TASK
All pictures are to be dropped, and everything else in the data duplicated exactly.

COLLECTED DATA
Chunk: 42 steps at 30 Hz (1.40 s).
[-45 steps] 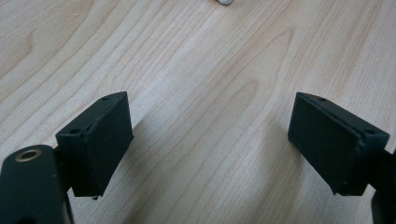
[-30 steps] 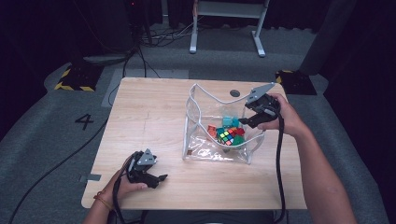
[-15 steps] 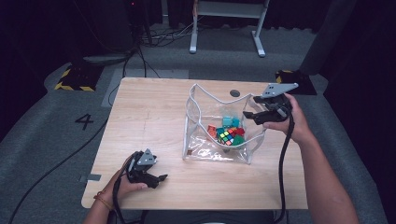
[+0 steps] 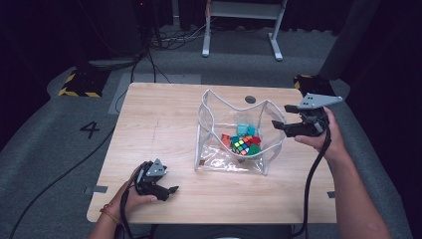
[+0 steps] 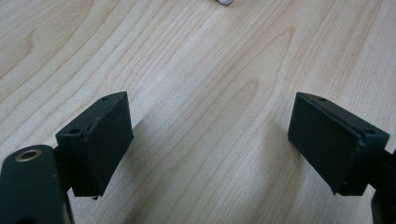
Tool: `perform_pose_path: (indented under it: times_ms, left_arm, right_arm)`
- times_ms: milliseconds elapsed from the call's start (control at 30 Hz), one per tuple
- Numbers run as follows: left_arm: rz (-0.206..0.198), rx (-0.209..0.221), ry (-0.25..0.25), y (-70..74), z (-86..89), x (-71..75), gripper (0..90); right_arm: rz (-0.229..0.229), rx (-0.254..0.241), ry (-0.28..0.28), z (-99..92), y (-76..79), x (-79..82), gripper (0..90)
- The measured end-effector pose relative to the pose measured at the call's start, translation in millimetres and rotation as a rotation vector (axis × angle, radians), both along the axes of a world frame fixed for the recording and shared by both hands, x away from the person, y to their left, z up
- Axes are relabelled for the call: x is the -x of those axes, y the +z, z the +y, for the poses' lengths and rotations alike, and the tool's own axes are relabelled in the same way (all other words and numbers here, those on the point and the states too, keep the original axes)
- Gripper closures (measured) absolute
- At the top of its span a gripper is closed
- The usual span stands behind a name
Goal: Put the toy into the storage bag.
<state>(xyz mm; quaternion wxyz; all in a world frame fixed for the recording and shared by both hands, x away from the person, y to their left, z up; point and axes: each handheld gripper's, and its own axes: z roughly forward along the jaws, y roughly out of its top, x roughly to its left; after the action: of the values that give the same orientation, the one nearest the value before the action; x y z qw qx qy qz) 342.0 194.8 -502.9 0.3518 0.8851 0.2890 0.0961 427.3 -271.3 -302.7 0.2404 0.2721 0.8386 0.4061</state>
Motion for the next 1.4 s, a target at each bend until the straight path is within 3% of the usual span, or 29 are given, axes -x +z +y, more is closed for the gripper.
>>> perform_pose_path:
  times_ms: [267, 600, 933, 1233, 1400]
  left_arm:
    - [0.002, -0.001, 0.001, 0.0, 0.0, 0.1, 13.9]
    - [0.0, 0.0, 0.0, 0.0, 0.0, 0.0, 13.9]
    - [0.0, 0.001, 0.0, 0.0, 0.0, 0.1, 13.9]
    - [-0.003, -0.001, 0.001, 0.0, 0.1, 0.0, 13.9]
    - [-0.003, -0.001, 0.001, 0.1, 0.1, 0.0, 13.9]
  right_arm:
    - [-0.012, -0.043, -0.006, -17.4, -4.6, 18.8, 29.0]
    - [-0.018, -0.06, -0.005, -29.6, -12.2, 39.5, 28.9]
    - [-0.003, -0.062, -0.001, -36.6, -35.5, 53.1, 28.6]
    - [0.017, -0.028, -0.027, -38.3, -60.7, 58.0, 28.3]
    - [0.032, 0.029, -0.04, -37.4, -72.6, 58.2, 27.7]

SOLUTION FOR THIS PROBLEM
Chunk: 42 steps at 30 Hz (1.40 s).
[-45 steps] 
[-30 steps] 
[-15 steps] 
[+0 steps] 
[+0 steps] 
Tool: `perform_pose_path: (indented under it: times_ms, left_arm, right_arm)`
- times_ms: milliseconds elapsed from the call's start (control at 30 Hz), one per tuple
- Numbers run as follows: left_arm: rz (-0.206..0.198), rx (-0.209..0.221), ry (-0.25..0.25), y (-70..74), z (-86..89), x (-71..75), gripper (0..90); right_arm: rz (-0.229..0.229), rx (-0.254..0.241), ry (-0.28..0.28), z (-99..92), y (-76..79), x (-79..82), gripper (0..90)
- The measured end-effector pose relative to the pose measured at the call's start, translation in millimetres and rotation as a rotation vector (axis × angle, radians), both along the axes of a world frame fixed for the recording and shared by both hands, x away from the person, y to their left, z up
- Axes are relabelled for the call: x is the -x of those axes, y the +z, z the +y, for the poses' lengths and rotations alike, and the tool's own axes are relabelled in the same way (all other words and numbers here, those on the point and the states too, keep the original axes)
- Gripper closures (measured) absolute
- At the top of its span a gripper is closed
- The usual span stands behind a name
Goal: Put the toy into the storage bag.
<state>(xyz mm; quaternion wxyz; all in a world frame fixed for the recording and shared by both hands, x away from the person, y to their left, z up; point and axes: each handheld gripper's, and its own axes: z roughly forward along the jaws, y roughly out of its top, x roughly to its left; after the action: of the values that give the same orientation, the one nearest the value before the action; x y z qw qx qy qz) 342.0 194.8 -502.9 0.3518 0.8851 0.2890 0.0961 427.3 -271.3 -302.7 0.2404 0.2721 0.8386 0.4061</state>
Motion for the next 1.4 s, a target at each bend until the straight path is within 3% of the usual span, or 29 are given, axes -x +z +y, more is closed for the gripper.
>>> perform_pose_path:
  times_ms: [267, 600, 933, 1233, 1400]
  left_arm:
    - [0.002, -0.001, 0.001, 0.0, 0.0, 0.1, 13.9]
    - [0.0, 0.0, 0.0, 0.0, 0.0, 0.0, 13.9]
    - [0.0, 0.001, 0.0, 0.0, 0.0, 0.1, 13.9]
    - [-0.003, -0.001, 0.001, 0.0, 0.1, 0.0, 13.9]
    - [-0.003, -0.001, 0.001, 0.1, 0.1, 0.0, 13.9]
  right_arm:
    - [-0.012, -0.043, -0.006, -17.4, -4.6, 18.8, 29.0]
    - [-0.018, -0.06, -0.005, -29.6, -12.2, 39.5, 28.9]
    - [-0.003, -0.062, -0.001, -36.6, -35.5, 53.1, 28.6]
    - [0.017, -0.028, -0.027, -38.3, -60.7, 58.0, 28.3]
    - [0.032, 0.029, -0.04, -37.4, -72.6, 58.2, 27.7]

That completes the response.